De rechtbank verklaart het beroep ongegrond, wat betekent dat de eisers geen gelijk krijgen en het besluit van de minister in stand blijft. De rechtbank legt uit dat de Europese Unie regelgeving heeft over het in behandeling nemen van asielaanvragen, zoals vastgelegd in de Dublinverordening. De minister mag uitgaan van het interstatelijk vertrouwensbeginsel, wat inhoudt dat lidstaten erop mogen vertrouwen dat andere lidstaten vreemdelingen in overeenstemming met internationale verdragen behandelen. Eisers hebben niet aangetoond dat er bijzondere, individuele omstandigheden zijn die een overdracht aan Duitsland onevenredig hard maken.

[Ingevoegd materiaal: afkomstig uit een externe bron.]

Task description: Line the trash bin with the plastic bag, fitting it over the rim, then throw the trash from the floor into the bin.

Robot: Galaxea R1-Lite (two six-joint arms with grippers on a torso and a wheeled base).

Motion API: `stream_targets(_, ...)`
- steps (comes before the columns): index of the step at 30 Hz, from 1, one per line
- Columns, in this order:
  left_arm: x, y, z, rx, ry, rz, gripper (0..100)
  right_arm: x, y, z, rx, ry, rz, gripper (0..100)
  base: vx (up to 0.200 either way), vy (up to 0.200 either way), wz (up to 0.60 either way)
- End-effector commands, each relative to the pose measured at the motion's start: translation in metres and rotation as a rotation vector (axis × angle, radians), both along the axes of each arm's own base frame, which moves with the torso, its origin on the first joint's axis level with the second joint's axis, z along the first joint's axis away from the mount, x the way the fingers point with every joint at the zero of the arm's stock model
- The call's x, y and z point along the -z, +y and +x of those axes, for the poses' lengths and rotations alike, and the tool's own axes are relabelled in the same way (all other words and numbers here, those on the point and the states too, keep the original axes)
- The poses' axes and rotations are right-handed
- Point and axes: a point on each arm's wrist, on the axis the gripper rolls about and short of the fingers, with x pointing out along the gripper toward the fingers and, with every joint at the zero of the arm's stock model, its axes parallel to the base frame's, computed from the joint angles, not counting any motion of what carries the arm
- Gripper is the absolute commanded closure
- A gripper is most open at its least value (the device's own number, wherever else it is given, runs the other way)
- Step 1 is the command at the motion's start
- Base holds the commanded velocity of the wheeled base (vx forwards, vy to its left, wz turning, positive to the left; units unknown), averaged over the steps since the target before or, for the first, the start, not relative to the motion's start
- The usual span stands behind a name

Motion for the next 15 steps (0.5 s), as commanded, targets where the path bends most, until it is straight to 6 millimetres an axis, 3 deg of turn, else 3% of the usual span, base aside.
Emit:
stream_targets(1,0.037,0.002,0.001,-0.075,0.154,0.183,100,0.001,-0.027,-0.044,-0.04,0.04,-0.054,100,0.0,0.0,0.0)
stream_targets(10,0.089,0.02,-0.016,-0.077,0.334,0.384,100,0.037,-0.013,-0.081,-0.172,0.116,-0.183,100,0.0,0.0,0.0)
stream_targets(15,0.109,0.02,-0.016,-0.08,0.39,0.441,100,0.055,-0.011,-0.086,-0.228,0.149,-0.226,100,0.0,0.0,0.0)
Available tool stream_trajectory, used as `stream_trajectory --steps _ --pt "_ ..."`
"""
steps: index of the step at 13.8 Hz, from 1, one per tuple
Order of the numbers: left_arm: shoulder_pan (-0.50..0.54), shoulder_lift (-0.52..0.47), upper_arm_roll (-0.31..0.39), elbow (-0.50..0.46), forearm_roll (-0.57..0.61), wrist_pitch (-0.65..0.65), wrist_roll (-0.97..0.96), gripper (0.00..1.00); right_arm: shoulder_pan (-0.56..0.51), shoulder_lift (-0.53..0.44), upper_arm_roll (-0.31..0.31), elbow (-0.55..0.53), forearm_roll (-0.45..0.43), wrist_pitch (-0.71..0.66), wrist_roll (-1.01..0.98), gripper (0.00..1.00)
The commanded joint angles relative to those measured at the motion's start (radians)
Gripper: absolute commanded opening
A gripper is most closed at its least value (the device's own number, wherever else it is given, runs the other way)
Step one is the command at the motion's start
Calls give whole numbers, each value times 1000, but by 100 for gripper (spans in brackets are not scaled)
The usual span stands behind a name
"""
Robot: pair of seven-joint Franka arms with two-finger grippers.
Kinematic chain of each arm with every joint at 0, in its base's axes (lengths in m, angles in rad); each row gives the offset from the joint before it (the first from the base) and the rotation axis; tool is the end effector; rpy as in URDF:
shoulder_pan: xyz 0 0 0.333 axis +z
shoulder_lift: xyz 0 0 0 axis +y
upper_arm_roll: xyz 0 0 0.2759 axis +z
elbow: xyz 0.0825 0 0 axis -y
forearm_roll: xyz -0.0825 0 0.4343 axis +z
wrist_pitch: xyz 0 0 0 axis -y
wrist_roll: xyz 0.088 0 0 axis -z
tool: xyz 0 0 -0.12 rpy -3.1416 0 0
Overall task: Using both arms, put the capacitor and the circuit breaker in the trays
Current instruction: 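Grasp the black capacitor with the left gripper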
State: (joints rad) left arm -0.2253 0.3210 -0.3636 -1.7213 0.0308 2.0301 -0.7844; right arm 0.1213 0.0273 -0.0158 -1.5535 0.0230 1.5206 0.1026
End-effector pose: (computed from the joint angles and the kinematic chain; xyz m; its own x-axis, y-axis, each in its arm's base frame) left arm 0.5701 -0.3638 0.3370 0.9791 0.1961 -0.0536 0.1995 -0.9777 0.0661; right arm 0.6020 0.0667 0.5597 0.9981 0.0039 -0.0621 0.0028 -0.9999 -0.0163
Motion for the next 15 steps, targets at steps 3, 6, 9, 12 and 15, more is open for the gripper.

Eisers hebben ook aangevoerd dat er geen gebruik is gemaakt van registertolken tijdens de aanmeldgehoor, wat volgens hen een ondeugdelijke motivering van de minister oplevert. De rechtbank oordeelt echter dat de minister voldoende heeft gemotiveerd waarom een niet-registertolk is gebruikt en dat er geen miscommunicatie heeft plaatsgevonden. De rechtbank concludeert dat de medische situatie van eisers, waaronder de zwangerschap van eiseres en de psychische problemen van eiser, niet voldoende zijn om de overdracht aan Duitsland te verhinderen. De rechtbank bevestigt dat de medische zorg in Duitsland vergelijkbaar is met die in Nederland en dat eisers niet hebben aangetoond dat hun situatie anders is.
De rechtbank besluit dat de beroepen ongegrond zijn en dat eisers kunnen worden overgedragen aan Duitsland, zonder recht op vergoeding van proceskosten. De uitspraak is openbaar gemaakt en partijen kunnen binnen een week hoger beroep aantekenen bij de Afdeling bestuursrechtspraak van de Raad van State.